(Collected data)
• • •

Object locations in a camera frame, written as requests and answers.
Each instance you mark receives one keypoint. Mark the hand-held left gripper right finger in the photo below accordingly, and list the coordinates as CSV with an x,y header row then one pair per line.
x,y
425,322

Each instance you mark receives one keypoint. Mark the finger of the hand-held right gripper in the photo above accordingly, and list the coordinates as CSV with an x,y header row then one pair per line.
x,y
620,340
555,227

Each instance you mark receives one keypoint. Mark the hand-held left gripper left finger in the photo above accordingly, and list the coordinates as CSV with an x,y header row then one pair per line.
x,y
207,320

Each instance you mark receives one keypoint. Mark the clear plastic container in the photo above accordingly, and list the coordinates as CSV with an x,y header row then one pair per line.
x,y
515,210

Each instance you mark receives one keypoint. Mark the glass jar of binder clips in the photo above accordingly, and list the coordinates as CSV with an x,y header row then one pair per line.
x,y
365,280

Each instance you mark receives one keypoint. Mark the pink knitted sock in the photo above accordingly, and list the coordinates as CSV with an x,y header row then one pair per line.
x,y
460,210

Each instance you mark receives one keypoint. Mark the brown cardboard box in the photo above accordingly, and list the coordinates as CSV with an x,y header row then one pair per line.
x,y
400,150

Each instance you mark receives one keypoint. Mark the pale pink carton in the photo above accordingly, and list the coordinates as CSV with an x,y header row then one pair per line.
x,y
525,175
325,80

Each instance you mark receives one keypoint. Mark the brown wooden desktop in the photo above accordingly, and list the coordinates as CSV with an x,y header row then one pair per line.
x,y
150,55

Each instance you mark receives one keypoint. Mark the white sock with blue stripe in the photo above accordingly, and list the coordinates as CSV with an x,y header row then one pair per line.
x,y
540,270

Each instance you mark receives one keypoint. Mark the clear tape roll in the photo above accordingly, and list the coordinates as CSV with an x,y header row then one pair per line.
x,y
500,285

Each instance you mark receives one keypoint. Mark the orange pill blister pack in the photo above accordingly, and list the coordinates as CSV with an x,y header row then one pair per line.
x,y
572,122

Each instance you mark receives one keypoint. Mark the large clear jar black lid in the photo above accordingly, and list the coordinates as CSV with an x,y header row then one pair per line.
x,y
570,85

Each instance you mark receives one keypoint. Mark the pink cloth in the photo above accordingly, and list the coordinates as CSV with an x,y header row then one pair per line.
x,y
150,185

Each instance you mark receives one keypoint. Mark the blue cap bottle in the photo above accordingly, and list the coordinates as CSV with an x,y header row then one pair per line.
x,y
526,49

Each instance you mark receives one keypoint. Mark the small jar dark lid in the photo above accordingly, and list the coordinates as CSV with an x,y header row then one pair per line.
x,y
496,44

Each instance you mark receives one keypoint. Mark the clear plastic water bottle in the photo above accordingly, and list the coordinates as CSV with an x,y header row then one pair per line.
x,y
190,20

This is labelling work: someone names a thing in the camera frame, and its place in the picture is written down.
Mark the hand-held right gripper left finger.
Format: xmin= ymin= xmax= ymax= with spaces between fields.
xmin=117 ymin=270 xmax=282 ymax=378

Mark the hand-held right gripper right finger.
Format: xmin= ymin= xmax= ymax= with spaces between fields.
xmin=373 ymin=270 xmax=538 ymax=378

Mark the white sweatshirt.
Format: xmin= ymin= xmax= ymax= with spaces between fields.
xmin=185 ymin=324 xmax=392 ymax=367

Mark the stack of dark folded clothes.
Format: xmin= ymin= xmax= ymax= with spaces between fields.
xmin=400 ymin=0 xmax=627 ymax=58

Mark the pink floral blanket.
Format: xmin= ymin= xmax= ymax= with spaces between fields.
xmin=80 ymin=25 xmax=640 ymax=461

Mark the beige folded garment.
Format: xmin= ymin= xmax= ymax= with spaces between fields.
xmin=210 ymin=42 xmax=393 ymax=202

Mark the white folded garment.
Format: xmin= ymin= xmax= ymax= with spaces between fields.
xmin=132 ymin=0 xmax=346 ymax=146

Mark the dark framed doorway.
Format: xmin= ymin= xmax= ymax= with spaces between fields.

• • •

Go through the records above and copy each one exactly.

Result:
Object locations in a camera frame, written as requests and answers.
Each instance you mark receives one keypoint. Mark the hand-held left gripper right finger in the photo below accordingly, and list the coordinates as CSV with an x,y header row then one pair per line.
x,y
425,322

Each instance you mark receives one keypoint. Mark the finger of the hand-held right gripper in the photo above accordingly, and list the coordinates as CSV with an x,y header row then one pair per line.
x,y
620,340
555,227

Each instance you mark receives one keypoint. Mark the hand-held left gripper left finger in the photo above accordingly, and list the coordinates as CSV with an x,y header row then one pair per line.
x,y
207,320

Each instance you mark receives one keypoint. Mark the clear plastic container in the photo above accordingly, and list the coordinates as CSV with an x,y header row then one pair per line.
x,y
515,210

Each instance you mark receives one keypoint. Mark the glass jar of binder clips in the photo above accordingly, and list the coordinates as CSV with an x,y header row then one pair per line.
x,y
365,280

Each instance you mark receives one keypoint. Mark the pink knitted sock in the photo above accordingly, and list the coordinates as CSV with an x,y header row then one pair per line.
x,y
460,210

Each instance you mark receives one keypoint. Mark the brown cardboard box in the photo above accordingly, and list the coordinates as CSV with an x,y header row then one pair per line.
x,y
400,150

Each instance you mark receives one keypoint. Mark the pale pink carton in the photo above accordingly, and list the coordinates as CSV with an x,y header row then one pair per line.
x,y
525,175
325,80

Each instance you mark receives one keypoint. Mark the brown wooden desktop in the photo above accordingly, and list the coordinates as CSV with an x,y header row then one pair per line.
x,y
150,55

Each instance you mark receives one keypoint. Mark the white sock with blue stripe in the photo above accordingly, and list the coordinates as CSV with an x,y header row then one pair per line.
x,y
540,270

Each instance you mark receives one keypoint. Mark the clear tape roll in the photo above accordingly, and list the coordinates as CSV with an x,y header row then one pair per line.
x,y
500,285

Each instance you mark receives one keypoint. Mark the orange pill blister pack in the photo above accordingly, and list the coordinates as CSV with an x,y header row then one pair per line.
x,y
572,122

Each instance you mark receives one keypoint. Mark the large clear jar black lid in the photo above accordingly, and list the coordinates as CSV with an x,y header row then one pair per line.
x,y
570,85

Each instance you mark receives one keypoint. Mark the pink cloth in the photo above accordingly, and list the coordinates as CSV with an x,y header row then one pair per line.
x,y
150,185

Each instance you mark receives one keypoint. Mark the blue cap bottle in the photo above accordingly, and list the coordinates as CSV with an x,y header row then one pair per line.
x,y
526,49

Each instance you mark receives one keypoint. Mark the small jar dark lid in the photo above accordingly, and list the coordinates as CSV with an x,y header row then one pair per line.
x,y
496,44

Each instance you mark receives one keypoint. Mark the clear plastic water bottle in the photo above accordingly, and list the coordinates as CSV with an x,y header row then one pair per line.
x,y
190,20

This is labelling work: someone names a thing in the camera frame, and its place in the picture is written down.
Mark the hand-held right gripper left finger.
Format: xmin= ymin= xmax= ymax= with spaces between fields.
xmin=117 ymin=270 xmax=282 ymax=378

Mark the hand-held right gripper right finger.
Format: xmin= ymin= xmax= ymax= with spaces between fields.
xmin=373 ymin=270 xmax=538 ymax=378

Mark the white sweatshirt.
Format: xmin= ymin= xmax= ymax= with spaces between fields.
xmin=185 ymin=324 xmax=392 ymax=367

Mark the stack of dark folded clothes.
Format: xmin= ymin= xmax= ymax= with spaces between fields.
xmin=400 ymin=0 xmax=627 ymax=58

Mark the pink floral blanket.
Format: xmin= ymin= xmax= ymax= with spaces between fields.
xmin=80 ymin=25 xmax=640 ymax=461

Mark the beige folded garment.
Format: xmin= ymin= xmax= ymax= with spaces between fields.
xmin=210 ymin=42 xmax=393 ymax=202

Mark the white folded garment.
Format: xmin= ymin= xmax= ymax= with spaces between fields.
xmin=132 ymin=0 xmax=346 ymax=146

Mark the dark framed doorway.
Format: xmin= ymin= xmax= ymax= with spaces between fields.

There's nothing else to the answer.